The taxol pathway 10-O-acetyltransferase shows regioselective promiscuity with the oxetane hydroxyl of 4-deacetyltaxanes.

The 10-deacetylbaccatin III:10beta-O-acetyltransferase isolated from Taxus cuspidata regiospecifically transfers short-chain alkanoyl groups from their corresponding CoA thioesters to the C10 hydroxyl of 10-deacetylbaccatin III. This 10-O-acetyltransferase along with five other Taxus acyltransferases on the paclitaxel (Taxol) biosynthetic pathway and one additional Taxus-derived acyltransferases of unknown function were screened for 4-O-acetyltransferase activity against 4-deacetylbaccatin III, 7-acetyl-, 13-acetyl-, and 7,13-diacetyl-4-deacetylbaccatin III. These 4-deacyl derivatives were semisynthesized from the natural product baccatin III via silyl protecting group manipulation, regioselective reductive ester cleavage with sodium bis(2-methoxyethoxy)aluminum hydride, and regioselective acetylation with acetic anhydride.

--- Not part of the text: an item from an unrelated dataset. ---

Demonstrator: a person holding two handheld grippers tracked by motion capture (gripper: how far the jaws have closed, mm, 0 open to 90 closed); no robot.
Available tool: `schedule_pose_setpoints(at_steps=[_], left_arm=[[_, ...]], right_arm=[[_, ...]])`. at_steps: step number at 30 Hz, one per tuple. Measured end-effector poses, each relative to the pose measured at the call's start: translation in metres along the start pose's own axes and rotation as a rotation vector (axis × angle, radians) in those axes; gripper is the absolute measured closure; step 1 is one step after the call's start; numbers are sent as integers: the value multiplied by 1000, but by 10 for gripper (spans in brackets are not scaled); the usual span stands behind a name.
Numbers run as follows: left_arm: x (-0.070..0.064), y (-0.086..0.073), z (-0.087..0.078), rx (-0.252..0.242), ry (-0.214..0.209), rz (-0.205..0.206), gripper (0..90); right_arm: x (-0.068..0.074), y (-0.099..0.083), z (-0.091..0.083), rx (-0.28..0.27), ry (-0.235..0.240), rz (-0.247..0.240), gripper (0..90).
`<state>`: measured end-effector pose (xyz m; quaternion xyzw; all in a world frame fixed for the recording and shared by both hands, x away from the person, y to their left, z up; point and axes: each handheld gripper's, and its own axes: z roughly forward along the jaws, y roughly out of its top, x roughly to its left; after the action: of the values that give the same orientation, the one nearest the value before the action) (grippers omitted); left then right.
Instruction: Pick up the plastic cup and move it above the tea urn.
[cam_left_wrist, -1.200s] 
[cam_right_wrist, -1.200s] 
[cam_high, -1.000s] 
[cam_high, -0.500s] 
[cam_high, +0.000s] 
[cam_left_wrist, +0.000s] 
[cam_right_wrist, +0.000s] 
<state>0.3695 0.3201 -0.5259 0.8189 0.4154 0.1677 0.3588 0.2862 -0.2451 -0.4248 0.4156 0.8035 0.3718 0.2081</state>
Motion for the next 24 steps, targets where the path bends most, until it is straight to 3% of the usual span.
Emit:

Assays with the 4-deacetylated diterpene substrates and acetyl CoA revealed the taxane 10beta-O-acetyltransferase was able to catalyze the 4-O-acetylation of 4-deacetylbaccatin III to baccatin III and 13-acetyl-4-deacetylbacatin III to 13-acetylbaccatin III, although each was converted at lesser efficiency than with the natural substrate. In contrast, this enzyme was unable to acetylate 7-acetyl-4-deacetylbaccatin III and 7,13-diacetyl-4-deacetylbaccatin III substrates at C4, suggesting that the C7 hydroxyl of baccatin III must remain deacylated for enzyme function. The biocatalytic transfer of an acyl group to the tertiary hydroxyl on the oxetane moiety at C4 of the taxane ring demonstrates that the regiochemistry of the 10beta-acetyltransferase is mutable.